WORK ITEM →
If a line of the records holds the word "camera", copy it out.

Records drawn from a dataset
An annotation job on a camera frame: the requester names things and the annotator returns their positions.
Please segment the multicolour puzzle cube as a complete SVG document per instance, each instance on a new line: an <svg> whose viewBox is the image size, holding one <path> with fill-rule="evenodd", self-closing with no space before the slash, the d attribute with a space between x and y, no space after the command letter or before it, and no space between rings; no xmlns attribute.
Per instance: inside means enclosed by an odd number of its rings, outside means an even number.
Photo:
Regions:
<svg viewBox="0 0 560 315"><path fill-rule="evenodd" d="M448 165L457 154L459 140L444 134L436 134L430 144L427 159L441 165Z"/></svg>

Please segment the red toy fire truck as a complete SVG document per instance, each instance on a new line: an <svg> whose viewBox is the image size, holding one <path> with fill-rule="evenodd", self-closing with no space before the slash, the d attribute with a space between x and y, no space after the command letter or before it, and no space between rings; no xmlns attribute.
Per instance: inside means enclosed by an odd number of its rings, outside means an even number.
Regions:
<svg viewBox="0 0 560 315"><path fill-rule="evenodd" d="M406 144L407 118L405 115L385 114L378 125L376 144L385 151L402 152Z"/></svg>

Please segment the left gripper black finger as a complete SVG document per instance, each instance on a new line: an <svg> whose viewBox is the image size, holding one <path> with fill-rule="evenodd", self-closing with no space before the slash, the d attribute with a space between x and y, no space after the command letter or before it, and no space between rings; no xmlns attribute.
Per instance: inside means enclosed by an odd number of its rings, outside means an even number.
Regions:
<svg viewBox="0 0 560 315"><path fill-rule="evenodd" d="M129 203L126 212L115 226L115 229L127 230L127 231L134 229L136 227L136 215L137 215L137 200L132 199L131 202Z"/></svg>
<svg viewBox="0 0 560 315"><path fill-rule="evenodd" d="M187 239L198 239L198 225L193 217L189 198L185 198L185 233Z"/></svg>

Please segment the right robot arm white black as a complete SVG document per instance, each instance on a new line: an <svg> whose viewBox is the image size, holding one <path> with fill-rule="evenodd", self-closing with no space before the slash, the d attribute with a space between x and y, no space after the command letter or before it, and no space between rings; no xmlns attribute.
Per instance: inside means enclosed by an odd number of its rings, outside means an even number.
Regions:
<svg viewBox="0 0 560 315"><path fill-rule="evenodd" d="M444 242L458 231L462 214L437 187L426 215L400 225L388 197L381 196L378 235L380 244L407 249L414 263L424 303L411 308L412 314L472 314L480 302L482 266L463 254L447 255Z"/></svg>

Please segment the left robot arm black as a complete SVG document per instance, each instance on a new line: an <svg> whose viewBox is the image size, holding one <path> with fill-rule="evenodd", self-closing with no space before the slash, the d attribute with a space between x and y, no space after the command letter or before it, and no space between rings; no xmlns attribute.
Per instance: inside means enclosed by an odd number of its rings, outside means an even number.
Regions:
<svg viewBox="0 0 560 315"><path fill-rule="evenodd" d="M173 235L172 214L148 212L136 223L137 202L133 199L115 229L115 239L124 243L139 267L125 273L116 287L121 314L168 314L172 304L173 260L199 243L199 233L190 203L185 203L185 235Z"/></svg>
---
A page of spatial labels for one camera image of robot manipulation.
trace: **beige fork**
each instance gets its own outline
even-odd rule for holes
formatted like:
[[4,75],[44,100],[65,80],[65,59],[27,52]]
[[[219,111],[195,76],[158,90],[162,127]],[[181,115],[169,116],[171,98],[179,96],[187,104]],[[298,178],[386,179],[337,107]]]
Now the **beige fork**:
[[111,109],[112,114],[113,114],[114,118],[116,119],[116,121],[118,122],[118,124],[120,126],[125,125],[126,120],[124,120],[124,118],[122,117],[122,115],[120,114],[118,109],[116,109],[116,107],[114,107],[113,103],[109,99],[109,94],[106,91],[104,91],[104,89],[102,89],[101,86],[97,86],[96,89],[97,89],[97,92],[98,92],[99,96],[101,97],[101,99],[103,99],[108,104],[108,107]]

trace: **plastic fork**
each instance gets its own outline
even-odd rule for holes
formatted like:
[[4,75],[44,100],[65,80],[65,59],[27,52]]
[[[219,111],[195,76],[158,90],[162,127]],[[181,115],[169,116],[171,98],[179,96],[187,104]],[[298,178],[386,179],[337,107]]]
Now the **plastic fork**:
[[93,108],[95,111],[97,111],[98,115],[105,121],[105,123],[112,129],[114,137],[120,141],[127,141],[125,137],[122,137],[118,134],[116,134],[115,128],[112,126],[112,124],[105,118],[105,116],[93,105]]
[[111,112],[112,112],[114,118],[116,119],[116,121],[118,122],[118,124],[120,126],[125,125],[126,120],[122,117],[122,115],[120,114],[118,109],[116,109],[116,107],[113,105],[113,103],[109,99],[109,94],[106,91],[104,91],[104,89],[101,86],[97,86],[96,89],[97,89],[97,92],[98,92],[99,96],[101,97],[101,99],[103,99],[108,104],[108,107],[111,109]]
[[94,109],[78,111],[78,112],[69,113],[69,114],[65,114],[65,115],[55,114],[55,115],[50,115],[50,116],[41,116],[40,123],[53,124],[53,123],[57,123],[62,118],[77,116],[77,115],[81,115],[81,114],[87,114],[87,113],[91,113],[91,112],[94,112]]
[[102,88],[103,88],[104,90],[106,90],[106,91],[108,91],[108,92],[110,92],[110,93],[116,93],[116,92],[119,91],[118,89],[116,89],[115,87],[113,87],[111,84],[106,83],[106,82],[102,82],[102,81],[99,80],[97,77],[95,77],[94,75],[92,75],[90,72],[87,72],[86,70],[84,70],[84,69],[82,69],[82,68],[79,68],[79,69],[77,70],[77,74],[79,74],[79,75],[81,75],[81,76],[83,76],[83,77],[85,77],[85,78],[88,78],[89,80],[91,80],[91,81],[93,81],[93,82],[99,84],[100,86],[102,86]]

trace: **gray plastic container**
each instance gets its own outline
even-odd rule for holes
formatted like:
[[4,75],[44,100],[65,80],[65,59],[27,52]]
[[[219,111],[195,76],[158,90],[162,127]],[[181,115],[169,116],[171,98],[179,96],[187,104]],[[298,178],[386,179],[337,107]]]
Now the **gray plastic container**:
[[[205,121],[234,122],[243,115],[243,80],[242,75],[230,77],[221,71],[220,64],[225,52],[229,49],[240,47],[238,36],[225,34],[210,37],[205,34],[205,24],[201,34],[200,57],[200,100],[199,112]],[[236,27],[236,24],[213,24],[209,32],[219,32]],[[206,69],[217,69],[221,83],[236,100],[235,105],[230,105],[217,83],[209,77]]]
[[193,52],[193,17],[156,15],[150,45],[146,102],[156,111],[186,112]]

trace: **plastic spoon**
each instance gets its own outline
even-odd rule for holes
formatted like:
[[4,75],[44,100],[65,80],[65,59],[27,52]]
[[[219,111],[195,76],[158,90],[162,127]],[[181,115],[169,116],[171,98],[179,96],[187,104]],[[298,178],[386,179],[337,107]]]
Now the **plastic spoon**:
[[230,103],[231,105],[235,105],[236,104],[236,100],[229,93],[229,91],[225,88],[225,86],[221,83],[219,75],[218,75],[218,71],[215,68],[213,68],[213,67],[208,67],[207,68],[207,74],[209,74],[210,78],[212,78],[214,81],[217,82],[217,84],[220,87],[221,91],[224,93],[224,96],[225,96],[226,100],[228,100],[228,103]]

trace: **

TASK OUTPUT →
An annotation job on a camera frame: the requester names things and the annotator returns their positions.
A page of spatial labels for one camera image of robot manipulation.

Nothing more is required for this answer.